# My dog won't toilet in the garden



## Elliemog (Jan 15, 2010)

I wondered if there are many reasons why a dog doesn't like to toilet in it's own garden? We have a 4 year old Malinois x Dutch Shepherd. We've had her since a puppy and have always walked her 2-3 times a day. When she was younger, she would have a wee or a poo in the back garden if she needed to, but as she's got older she won't. We live in Germany, (my husband's in the Armed Forces), and where we live is quite remote. My husband normally takes her for the last walk, but when he's away I sometimes feel unsure about walking her by myself last thing at night. We have a large back garden laid to lawn with bushes and trees. She's happy to go in the garden to bark or romp around, but she won't use it to toilet.
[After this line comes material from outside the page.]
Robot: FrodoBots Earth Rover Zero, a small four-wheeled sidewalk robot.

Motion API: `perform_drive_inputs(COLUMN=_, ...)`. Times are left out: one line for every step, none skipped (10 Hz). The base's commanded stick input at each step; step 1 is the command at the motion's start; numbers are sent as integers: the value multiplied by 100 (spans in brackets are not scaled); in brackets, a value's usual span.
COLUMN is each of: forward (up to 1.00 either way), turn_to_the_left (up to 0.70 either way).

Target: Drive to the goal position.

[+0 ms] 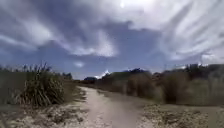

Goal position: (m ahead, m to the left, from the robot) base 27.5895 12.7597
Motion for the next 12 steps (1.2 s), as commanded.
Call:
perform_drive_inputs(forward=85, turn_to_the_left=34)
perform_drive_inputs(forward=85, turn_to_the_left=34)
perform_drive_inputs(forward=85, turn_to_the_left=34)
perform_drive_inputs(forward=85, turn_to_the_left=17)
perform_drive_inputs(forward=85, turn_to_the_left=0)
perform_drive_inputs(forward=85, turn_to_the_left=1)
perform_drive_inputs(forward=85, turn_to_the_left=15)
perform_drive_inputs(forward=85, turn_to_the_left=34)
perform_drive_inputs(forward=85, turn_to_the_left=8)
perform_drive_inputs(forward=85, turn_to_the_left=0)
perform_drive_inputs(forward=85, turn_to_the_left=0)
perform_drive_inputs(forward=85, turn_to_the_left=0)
I would never make her hold her toilet for any long period of time, but to know that she would use the garden, if need be, would be a comfort.


----------



## Spud the Bull Terrier (Jun 19, 2011)

I've no real advice to give you but just thought I would say that Spud is the same, he want go in the garden. while its a belssing sometimes, on a cold wet sunday moring I sometimes wish he would go in the garden so I can stay in bed and not walk him!


----------



## smokeybear (Oct 19, 2011)

I am afraid dogs are smart, they know for example that if they do not go in the garden they will get taken out, and often, after they have "performed" they get taken in again.
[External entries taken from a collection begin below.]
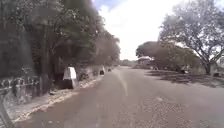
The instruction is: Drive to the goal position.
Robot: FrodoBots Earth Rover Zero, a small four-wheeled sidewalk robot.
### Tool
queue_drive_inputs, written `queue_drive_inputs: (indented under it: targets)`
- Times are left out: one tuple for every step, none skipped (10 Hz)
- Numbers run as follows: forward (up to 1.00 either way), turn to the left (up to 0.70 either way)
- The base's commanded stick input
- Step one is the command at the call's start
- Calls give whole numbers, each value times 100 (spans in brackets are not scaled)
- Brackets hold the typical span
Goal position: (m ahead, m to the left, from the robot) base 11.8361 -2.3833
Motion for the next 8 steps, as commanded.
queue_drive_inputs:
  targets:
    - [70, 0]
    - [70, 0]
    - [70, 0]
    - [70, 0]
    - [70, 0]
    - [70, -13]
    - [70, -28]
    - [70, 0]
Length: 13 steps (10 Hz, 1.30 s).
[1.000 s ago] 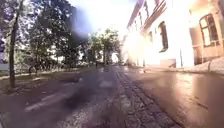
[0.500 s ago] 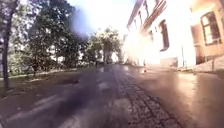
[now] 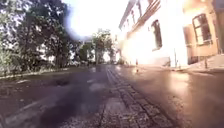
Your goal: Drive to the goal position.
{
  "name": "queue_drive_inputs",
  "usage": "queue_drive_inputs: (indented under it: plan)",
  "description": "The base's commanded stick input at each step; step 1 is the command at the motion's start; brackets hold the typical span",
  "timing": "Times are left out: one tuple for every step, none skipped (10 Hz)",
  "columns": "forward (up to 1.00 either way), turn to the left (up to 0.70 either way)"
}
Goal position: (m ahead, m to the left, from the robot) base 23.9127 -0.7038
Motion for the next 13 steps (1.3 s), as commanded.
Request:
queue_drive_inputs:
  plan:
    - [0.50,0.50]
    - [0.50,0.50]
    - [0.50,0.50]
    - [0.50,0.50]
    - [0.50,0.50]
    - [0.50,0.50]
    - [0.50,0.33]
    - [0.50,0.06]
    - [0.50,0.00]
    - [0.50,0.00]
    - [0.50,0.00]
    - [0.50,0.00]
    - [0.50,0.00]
Because I dislike carting around bags of pooh; because I like to think ahead and know I may be ill; because I like my dogs to eliminate on command as I travel a lot with them, I make sure that the learn that going out is contingent on elimination.

So if they do not perform in the garden, they do not go out, which then translates into performing on command which is very useful if you travel a lot.
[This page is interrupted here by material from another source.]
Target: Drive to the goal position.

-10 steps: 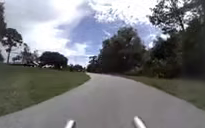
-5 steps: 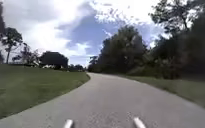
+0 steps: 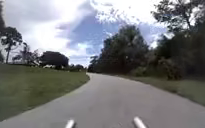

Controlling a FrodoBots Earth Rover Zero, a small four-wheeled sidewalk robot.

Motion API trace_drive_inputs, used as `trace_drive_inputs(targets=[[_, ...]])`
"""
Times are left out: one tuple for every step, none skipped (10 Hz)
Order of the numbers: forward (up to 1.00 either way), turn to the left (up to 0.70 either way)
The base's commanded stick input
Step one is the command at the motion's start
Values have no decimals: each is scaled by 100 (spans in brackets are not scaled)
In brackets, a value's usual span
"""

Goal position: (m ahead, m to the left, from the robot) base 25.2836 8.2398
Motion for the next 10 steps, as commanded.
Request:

So I would take the dog out into the garden on a lead to a particular spot (there is no need for the dog to eliminate all over the garden) and if it did not perform, bring it in again. Repeat ad infinitum.

Dogs cannot hold it FOREVER (although it sometimes seems like it).

ps it often helps to run the tap (only after YOU have been though) 

HTH


----------



## Mrs White (Jul 18, 2011)

Elliemog said:


> I wondered if there are many reasons why a dog doesn't like to toilet in it's own garden? We have a 4 year old *Malinois x* *Dutch Shepherd*. We've had her since a puppy and have always walked her 2-3 times a day. When she was younger, she would have a wee or a poo in the back garden if she needed to, but as she's got older she won't. We live in Germany, (my husband's in the Armed Forces), and where we live is quite remote. My husband normally takes her for the last walk, but when he's away I sometimes feel unsure about walking her by myself last thing at night. We have a large back garden laid to lawn with bushes and trees. She's happy to go in the garden to bark or romp around, but she won't use it to toilet. I would never make her hold her toilet for any long period of time, but to know that she would use the garden, if need be, would be a comfort.


I can't really help with your problem but I'd love to hear about your dog; she sounds a very intense mix!:thumbup:


----------



## Burrowzig (Feb 18, 2009)

One of mine wouldn't go in the garden of the old house, but when I moved, she'd go in the new one! She still prefers to go elsewhere though. I think it's an extension of not 'going' in the house, they still see it as part of their den area to be kept clean. 
My other dog is less fastidious!


----------



## Nellybelly (Jul 20, 2009)

my dog won't go in the garden either, even though she used to go as a puppy. she gets taken out at least 3 times a day though.


----------



## catz4m8z (Aug 27, 2008)

Could be worse..mine have no problem using the garden. In fact the other day Hannah only got as far as the other side of the cat flap and pooped on the step!!:scared:
There was a very suspenseful moment when my foot hovered over the offending item before I managed to avoid it!!


(Id just got in from work and did wonder why Hannah went flying out the catflap as soon as I got in!:confused1:so excited she pooed herself!LOL:lol


----------